• _Provided material_
Content starts

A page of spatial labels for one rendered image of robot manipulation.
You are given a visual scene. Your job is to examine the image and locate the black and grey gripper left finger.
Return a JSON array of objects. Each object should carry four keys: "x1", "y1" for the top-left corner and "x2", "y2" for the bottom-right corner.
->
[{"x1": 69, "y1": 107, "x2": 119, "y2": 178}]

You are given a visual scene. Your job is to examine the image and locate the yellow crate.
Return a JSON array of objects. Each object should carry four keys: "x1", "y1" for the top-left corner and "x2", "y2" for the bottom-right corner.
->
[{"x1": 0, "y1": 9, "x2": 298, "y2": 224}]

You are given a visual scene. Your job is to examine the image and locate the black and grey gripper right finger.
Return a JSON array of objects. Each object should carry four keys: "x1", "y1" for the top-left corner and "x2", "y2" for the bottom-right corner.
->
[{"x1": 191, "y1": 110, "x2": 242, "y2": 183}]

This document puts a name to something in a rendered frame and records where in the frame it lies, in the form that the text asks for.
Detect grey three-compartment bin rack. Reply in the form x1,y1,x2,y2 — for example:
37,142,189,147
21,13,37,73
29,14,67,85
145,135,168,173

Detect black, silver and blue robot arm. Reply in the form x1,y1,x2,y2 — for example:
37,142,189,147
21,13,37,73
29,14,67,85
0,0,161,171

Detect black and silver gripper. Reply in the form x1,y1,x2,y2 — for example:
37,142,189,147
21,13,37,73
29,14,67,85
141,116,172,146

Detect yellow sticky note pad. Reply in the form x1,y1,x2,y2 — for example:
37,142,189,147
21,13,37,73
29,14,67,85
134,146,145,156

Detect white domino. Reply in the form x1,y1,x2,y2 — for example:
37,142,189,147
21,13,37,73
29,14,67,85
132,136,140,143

Content ends

Give back the entries exactly. Omit none of them.

A page of spatial labels for one rendered image of robot manipulation.
You are given a visual scene. Your job is to examine the image and locate the black and grey gripper left finger.
Return a JSON array of objects. Each object should carry four keys: "x1", "y1" for the top-left corner and "x2", "y2" for the bottom-right corner.
->
[{"x1": 69, "y1": 107, "x2": 119, "y2": 178}]

You are given a visual scene. Your job is to examine the image and locate the yellow crate.
Return a JSON array of objects. Each object should carry four keys: "x1", "y1" for the top-left corner and "x2", "y2" for the bottom-right corner.
->
[{"x1": 0, "y1": 9, "x2": 298, "y2": 224}]

You are given a visual scene. Your job is to examine the image and locate the black and grey gripper right finger.
Return a JSON array of objects. Each object should carry four keys: "x1", "y1" for the top-left corner and "x2", "y2" for the bottom-right corner.
->
[{"x1": 191, "y1": 110, "x2": 242, "y2": 183}]

This document puts a name to something in a rendered frame and records where in the frame it lies, in the form that the text asks for.
Detect grey three-compartment bin rack. Reply in the form x1,y1,x2,y2 — for example:
37,142,189,147
21,13,37,73
29,14,67,85
145,135,168,173

Detect black, silver and blue robot arm. Reply in the form x1,y1,x2,y2 — for example:
37,142,189,147
21,13,37,73
29,14,67,85
0,0,161,171

Detect black and silver gripper. Reply in the form x1,y1,x2,y2 — for example:
37,142,189,147
21,13,37,73
29,14,67,85
141,116,172,146

Detect yellow sticky note pad. Reply in the form x1,y1,x2,y2 — for example:
37,142,189,147
21,13,37,73
29,14,67,85
134,146,145,156

Detect white domino. Reply in the form x1,y1,x2,y2 — for example:
37,142,189,147
21,13,37,73
29,14,67,85
132,136,140,143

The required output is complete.